[Work instructions]
The lines from the start of the data up to and including the one with "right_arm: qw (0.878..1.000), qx" should be returned exactly, and nothing else.

[The data]
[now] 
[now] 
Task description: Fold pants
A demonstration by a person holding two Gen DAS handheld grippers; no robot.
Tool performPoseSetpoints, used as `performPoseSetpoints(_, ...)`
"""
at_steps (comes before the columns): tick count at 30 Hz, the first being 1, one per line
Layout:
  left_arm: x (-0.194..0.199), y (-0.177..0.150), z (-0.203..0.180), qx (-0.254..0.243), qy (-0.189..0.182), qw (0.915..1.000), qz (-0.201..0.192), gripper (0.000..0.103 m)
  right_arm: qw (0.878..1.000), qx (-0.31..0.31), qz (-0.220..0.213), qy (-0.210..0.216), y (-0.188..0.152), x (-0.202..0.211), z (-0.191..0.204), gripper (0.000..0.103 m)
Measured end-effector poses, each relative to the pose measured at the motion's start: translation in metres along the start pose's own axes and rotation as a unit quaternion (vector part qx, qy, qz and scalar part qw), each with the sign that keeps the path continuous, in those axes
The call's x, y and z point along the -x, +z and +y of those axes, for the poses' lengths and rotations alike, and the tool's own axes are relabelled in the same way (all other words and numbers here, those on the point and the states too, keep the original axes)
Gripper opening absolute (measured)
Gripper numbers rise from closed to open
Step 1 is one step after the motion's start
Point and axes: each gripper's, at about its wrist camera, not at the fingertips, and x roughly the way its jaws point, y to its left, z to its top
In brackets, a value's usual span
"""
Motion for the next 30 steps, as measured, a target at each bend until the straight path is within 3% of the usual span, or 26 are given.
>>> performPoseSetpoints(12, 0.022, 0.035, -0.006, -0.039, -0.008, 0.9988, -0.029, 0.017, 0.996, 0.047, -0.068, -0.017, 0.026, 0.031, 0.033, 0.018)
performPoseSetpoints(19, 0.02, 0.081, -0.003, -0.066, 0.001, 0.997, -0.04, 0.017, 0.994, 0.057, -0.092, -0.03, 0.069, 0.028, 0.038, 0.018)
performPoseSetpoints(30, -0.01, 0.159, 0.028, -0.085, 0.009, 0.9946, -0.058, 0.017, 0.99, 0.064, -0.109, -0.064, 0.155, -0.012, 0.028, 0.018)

[Exercise result]
[now] 
[now] 
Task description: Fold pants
A demonstration by a person holding two Gen DAS handheld grippers; no robot.
Tool performPoseSetpoints, used as `performPoseSetpoints(_, ...)`
"""
at_steps (comes before the columns): tick count at 30 Hz, the first being 1, one per line
Layout:
  left_arm: x (-0.194..0.199), y (-0.177..0.150), z (-0.203..0.180), qx (-0.254..0.243), qy (-0.189..0.182), qw (0.915..1.000), qz (-0.201..0.192), gripper (0.000..0.103 m)
  right_arm: qw (0.878..1.000), qx (-0.31..0.31), qz (-0.220..0.213), qy (-0.210..0.216), y (-0.188..0.152), x (-0.202..0.211), z (-0.191..0.204), gripper (0.000..0.103 m)

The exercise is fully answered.